And Jeb stepped sideways through the crowd, Lynch following him past the bouncer through the door for the long stairwell down to the parking lot where my brother would have to fight in his slippers and T-shirt, his hair swinging in front of his face, and I wanted to follow, but Bobby was holding his hand up to Lynch’s boys, smiling that same smile he used to have in Connolly’s ring, both gloves at his side, daring you to swing, “You stay, we stay, right, boys?”

The tallest and biggest nodded, and the seven of us stood there in the smoke haze and the noise of the crowd that didn’t know we were waiting to see who’d come back in that door.

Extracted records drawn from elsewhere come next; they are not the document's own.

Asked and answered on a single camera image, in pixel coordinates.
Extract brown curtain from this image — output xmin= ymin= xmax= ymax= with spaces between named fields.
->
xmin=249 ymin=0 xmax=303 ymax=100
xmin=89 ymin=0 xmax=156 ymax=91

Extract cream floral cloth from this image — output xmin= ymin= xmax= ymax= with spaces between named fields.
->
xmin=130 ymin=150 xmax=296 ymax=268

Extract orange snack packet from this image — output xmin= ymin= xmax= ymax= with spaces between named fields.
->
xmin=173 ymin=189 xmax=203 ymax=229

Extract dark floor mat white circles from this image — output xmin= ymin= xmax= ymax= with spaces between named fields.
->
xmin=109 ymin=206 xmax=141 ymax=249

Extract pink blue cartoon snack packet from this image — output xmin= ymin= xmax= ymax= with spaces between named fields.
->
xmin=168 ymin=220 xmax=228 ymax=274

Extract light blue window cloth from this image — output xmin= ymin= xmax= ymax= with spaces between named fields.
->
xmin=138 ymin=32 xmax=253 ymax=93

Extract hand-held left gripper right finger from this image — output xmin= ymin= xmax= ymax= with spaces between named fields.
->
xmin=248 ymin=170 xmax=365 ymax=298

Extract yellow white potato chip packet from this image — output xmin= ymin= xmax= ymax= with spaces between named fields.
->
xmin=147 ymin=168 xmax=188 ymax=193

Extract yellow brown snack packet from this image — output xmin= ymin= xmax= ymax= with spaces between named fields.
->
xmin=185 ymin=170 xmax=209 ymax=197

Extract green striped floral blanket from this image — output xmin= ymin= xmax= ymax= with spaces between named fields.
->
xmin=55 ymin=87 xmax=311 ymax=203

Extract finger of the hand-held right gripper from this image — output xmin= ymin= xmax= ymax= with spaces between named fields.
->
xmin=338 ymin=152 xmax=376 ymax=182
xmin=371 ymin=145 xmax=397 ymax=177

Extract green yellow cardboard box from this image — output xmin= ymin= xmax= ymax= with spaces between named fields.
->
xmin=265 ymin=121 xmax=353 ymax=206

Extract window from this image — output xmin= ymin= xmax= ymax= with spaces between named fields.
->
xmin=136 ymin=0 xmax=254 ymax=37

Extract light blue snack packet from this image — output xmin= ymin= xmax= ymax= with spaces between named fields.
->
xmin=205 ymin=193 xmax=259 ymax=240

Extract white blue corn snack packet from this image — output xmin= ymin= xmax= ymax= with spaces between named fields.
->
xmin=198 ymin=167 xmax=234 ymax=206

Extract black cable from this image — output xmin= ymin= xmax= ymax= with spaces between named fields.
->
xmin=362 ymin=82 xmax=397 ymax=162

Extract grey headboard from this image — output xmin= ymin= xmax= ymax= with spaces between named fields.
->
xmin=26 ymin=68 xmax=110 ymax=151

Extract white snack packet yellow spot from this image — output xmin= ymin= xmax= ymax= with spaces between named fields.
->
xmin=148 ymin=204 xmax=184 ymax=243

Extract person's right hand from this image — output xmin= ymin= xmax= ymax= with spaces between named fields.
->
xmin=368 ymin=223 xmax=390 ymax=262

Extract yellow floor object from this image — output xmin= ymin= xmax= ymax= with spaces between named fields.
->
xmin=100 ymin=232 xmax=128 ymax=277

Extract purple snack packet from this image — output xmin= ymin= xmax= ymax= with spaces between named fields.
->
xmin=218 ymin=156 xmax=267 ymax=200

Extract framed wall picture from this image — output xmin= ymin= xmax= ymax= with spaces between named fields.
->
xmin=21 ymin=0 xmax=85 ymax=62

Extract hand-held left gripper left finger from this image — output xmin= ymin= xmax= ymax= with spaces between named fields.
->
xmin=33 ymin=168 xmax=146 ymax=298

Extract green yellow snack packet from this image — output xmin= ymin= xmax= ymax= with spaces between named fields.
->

It was Lynch and it was way too soon. Less than a minute. He was smiling, looking down at me as he rejoined his friends. Sam said something, or Bobby, but I was moving through the crowd past the bouncer, then down the long stairwell, thinking
knife.
He
stabbed
him.

The steps were pockets of air under my feet. Then I was out in the cold, the grit of salt and sand on ice under my boots, Jeb standing there looking at me.

“You all right?”

“I had my back to him, he kicked me down the stairs, I can’t find my other slipper.”

Jeb’s left foot was bare, his toes naked on the iced-over asphalt.

“Where is it?”

“Up there somewhere.”

I was back inside, the stairs under me like an afterthought. And I was scanning them for my brother’s wool slipper, but I wasn’t looking for it. Then I was on the landing and past the bouncer inside the noise and heat and smoke, walking past Lynch and his boys to Sam and Bobby.
He kicked him down the stairs. Help me find his slipper.

Sam went first and then I did too, but there was the feeling I was done with this, done with looking, done with everything, and I ran back up, stepped inside the bar, turned, and there he was, Steve Lynch on the landing, grinning down at me. My back was to the open door of the bar, and as the words came out of my mouth I could feel my weight sink back on my right foot, my arms go loose at my sides, and it was as if I were in a warm bath under a blue sky, my words coming together in a question that could only get the answer I was waiting for. “Have you seen my brother’s slipper, Steve?”


Slipper?
Your brother’s a fuckin’ faggot and so are—”

He was falling, not backwards, but straight down, as if a blade had taken off his legs at the knees, and I was swinging and swinging but the bouncer’s arm was in the air between us and I was trying to punch over it, my fist just missing Lynch’s face which was bone-white, his lower face wet and red, his mouth a dark hole though my fist felt nothing, and the bouncer pushed and I was half falling, half running down the stairs and out into the cold air where my brother waited.

“You find it?”

I was breathing hard. I shook my head. “No, but I clocked him.”

“Good.”

“Yeah.” And we began walking through the dim parking lot for Sam’s Duster, the air strangely still and calm, the streetlamps shining down in the parked cars, the ice floes in the river beyond barely moving. I felt light and pure and free of something. Sam’s car was locked.

“Your foot cold?”

“A little.”

Something was different. Everything was different. There was more quiet in the air and more noise, too. The band had stopped playing upstairs and all the voices seemed to come louder through the brick walls. The back door pushed open from the stairwell and three of Lynch’s boys came walking toward us. The bigger one, the tallest one, said, “You sucker-punched my friend,” and he tackled me into a snowbank, then was sitting on my chest punching me in the side of the head, in the ears, in the neck and shoulder. Then it was over. He’d done his duty, and he was walking back to his buddies, the three of them standing next to Jeb like they were in front of a fire watching it burn. The big one and his buddies walked back inside, and I was standing, dusting the snow off. That was
it
? My entire boyhood I’d been unable to talk or move or resist out of fear of
that
? My head and ears were sore, so what.

I wanted to run back up there and try again. I wanted to set my feet and throw one into the big one’s face, but now couples were leaving, a few of the women lighting up, their pocketbooks swinging. Engines started to turn over and Leslie, a woman I knew from the college, another townie, was walking fast to her car. I could see her breath. “Andre, they’re coming for you. Like fifteen of them. I like your face just the way it is, honey. Please, you gotta get outta here.”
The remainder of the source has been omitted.